À cet âge, la femme est d’attraits dépourvue.

— Je vois Zineb avec plaisir. — Au point de vue
De la luxure, elle est hideuse ; mais elle a
De la science autant que feu Campanella.

Il se penche à son oreille et l’appelle.

Hé ! Zineb !

Hé ! Zineb ! Se redressant.

Hé ! Zineb ! Elle s’est en route évanouie.

L’appelant de nouveau.

Zineb ! — A-t-elle encor la parole et l’ouïe ?

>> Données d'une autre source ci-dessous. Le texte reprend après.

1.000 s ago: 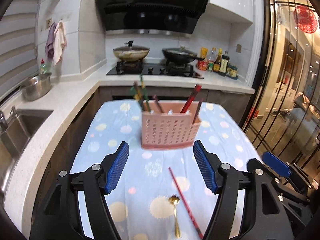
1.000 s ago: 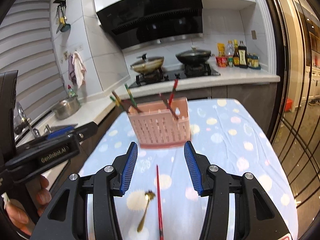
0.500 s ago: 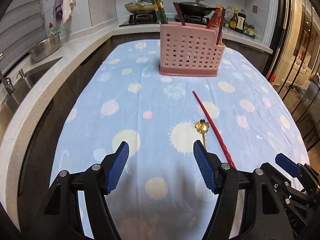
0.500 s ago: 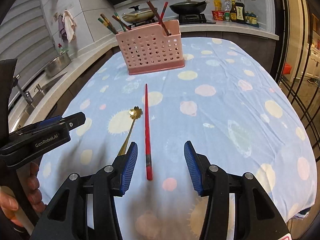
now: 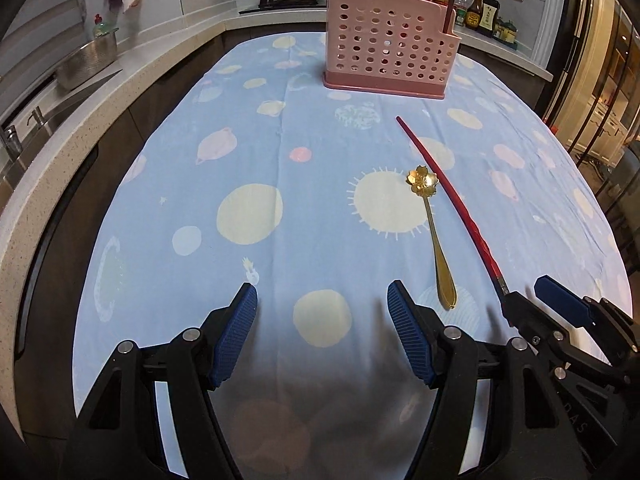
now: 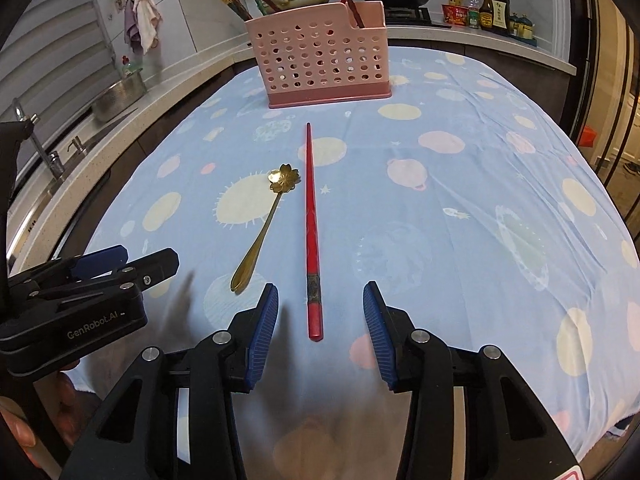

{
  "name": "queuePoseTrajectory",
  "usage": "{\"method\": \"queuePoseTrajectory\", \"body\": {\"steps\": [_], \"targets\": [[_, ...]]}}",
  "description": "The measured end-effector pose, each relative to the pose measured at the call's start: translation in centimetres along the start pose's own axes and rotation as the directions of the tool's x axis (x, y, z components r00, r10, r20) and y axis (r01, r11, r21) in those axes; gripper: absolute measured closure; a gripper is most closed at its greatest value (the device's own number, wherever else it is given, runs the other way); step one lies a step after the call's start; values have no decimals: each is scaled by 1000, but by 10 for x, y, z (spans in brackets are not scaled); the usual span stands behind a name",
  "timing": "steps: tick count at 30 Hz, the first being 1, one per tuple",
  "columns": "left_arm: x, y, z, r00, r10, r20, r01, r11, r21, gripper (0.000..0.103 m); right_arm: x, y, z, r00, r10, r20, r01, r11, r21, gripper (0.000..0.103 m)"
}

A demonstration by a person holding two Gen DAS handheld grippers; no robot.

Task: Organize utensils
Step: 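Pull both tools back toward the gold spoon and last red chopstick, then close the right tool on the red chopstick while the left tool grasps the gold spoon handle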

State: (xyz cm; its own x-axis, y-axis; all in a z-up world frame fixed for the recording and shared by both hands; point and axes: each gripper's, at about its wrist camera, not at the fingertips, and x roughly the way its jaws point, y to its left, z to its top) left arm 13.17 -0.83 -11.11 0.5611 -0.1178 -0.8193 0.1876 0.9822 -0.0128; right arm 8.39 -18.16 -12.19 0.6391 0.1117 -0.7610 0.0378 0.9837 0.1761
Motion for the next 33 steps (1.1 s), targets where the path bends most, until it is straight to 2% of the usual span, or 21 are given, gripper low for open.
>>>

Considérant Zineb immobile.

Si ce qu’on dit est vrai, souvent tu chevauchas
Sur des balais, parmi les diables et les chats,
Et tu fus à minuit une stryge dansante ;
Cela n’empêche pas que pour toi je ne sente
Considération distinguée, et respect.
Je connais un sabbat plus que le tien abject,
C’est le monde.

Le bras de la sorcière bouge. Sa paupière se soulève.
C’est le monde. Un soupir ! bon, elle se réveille.
Il se penche.

Hé bien, nous ouvrons donc les yeux, ma pauvre vieille.

La sorcière se dresse lentement sur son séant, écarte ses cheveux gris de son front et de ses yeux, et le regarde.